A research paper proposes a smart waste management system called TUHR for Makkah, Saudi Arabia, leveraging IoT and AI to handle waste accumulation during the annual pilgrimage. The system uses ultrasonic sensors to monitor waste levels and gas detectors to identify harmful substances, alerting authorities when containers are full or hazards are detected. The proposed system aligns with Saudi Vision 2030 by promoting sustainability and improving public health through optimized waste management.
The provided content mentions KAUST (King Abdullah University of Science and Technology) and its association with King Abdullah bin Abdulaziz Al Saud. It also includes a copyright notice. Why it matters: This is a routine update reflecting KAUST's branding and legal information.
This is an announcement from KAUST wishing readers well for Eid. It includes a picture of King Abdullah. It states that all rights are reserved. Why it matters: This is a routine announcement from a major regional university.

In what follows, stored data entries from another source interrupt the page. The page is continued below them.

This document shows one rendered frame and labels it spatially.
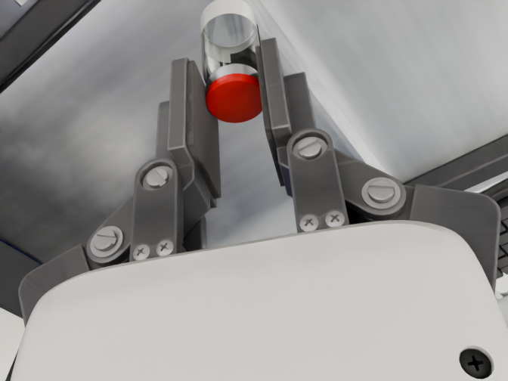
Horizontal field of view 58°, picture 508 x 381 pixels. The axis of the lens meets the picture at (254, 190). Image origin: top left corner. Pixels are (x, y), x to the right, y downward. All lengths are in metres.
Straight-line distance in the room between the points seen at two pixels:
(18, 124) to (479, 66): 0.34
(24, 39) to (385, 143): 0.27
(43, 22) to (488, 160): 0.33
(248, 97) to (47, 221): 0.34
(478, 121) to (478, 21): 0.08
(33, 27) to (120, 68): 0.06
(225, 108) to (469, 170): 0.27
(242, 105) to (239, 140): 0.21
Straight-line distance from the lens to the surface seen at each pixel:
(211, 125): 0.16
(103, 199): 0.43
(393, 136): 0.38
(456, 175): 0.40
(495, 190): 0.55
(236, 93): 0.15
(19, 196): 0.46
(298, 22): 0.32
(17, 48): 0.34
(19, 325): 0.40
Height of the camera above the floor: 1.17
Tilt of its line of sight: 47 degrees down
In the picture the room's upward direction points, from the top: 179 degrees counter-clockwise
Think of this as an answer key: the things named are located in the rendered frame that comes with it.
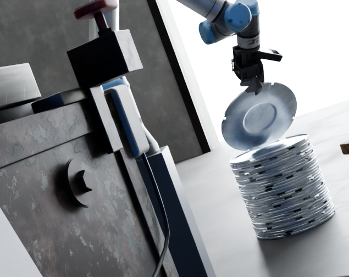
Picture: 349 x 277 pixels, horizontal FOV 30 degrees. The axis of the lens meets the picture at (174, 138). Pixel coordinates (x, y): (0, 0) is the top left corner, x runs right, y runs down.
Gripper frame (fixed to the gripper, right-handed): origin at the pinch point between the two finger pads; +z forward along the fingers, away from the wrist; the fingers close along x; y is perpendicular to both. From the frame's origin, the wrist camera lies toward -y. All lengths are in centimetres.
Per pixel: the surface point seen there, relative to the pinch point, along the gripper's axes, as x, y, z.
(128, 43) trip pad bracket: 66, 56, -80
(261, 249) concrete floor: 34, 18, 36
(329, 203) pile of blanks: 29.1, -10.5, 34.1
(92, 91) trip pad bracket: 67, 64, -74
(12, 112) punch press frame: 70, 77, -77
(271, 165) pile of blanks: 18.9, 5.6, 16.3
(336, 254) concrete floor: 61, 8, 13
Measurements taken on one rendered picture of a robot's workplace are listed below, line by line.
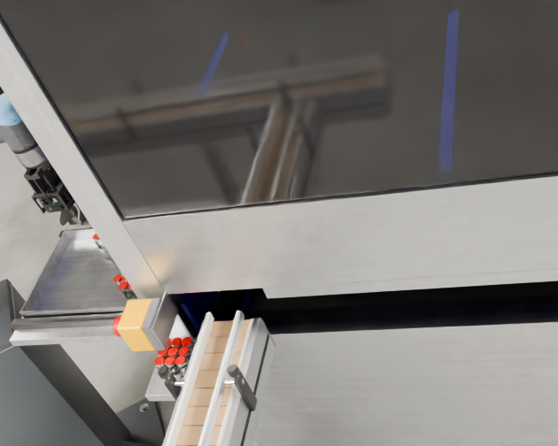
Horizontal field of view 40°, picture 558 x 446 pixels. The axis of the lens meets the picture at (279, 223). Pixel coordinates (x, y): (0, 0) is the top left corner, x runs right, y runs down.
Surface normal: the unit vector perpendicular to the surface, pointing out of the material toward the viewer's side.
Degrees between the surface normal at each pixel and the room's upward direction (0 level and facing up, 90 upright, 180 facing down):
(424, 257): 90
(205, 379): 0
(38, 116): 90
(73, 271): 0
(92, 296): 0
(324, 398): 90
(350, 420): 90
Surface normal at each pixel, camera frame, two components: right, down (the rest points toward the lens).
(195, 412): -0.30, -0.71
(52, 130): -0.18, 0.70
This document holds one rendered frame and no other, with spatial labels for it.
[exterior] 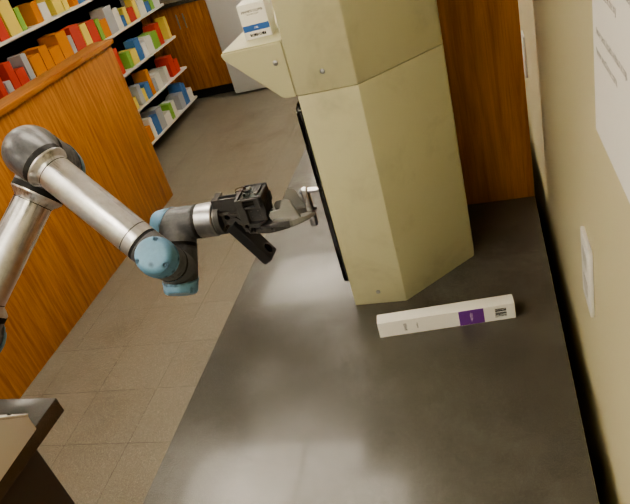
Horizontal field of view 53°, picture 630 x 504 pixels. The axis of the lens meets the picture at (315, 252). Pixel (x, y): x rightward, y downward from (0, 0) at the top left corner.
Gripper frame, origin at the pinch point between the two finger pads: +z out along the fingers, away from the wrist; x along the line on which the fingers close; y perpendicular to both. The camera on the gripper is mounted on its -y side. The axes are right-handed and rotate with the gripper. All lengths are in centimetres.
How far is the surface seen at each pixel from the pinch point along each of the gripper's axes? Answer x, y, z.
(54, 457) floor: 35, -114, -148
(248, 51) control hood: -5.3, 35.8, -0.6
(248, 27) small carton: 0.3, 38.6, -1.3
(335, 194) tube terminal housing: -5.3, 6.3, 7.7
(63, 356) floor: 98, -114, -182
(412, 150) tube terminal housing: 0.9, 10.1, 22.8
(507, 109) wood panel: 32, 3, 41
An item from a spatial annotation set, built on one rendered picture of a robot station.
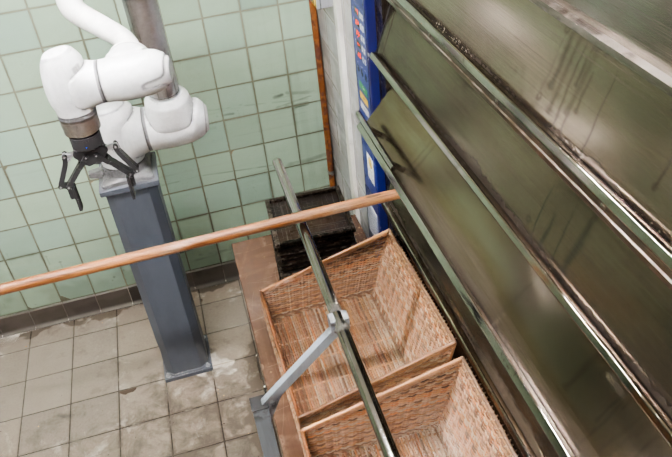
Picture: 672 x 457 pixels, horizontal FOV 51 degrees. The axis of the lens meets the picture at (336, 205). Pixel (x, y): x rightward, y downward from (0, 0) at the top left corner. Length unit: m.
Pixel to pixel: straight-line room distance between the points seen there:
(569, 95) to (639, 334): 0.38
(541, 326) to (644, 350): 0.32
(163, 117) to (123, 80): 0.74
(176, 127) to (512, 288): 1.37
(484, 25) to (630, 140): 0.47
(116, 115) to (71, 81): 0.76
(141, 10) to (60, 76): 0.60
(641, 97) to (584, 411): 0.57
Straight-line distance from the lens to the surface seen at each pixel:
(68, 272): 1.94
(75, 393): 3.34
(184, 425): 3.05
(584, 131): 1.15
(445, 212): 1.75
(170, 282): 2.85
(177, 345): 3.08
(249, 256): 2.79
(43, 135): 3.13
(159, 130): 2.48
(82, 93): 1.74
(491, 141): 1.51
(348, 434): 2.07
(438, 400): 2.09
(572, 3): 1.17
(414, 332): 2.25
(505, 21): 1.37
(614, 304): 1.21
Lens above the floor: 2.34
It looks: 36 degrees down
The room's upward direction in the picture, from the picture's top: 6 degrees counter-clockwise

A KAUST team designed an enhanced transfer system for Saudi Arabia's Ministry of Health (MOH) to address employee localization challenges. The system aims to improve staff distribution across the Kingdom and increase employee satisfaction by offering transparency and optimized HR allocation. The team, led by Omar Knio, Sultan Al-Barakati, and Ricardo Lima, developed dashboards for real-time application tracking and individual scoring. Why it matters: The collaboration between KAUST and MOH demonstrates the potential of AI and optimization to address critical human resource challenges in the public sector and improve healthcare services in Saudi Arabia.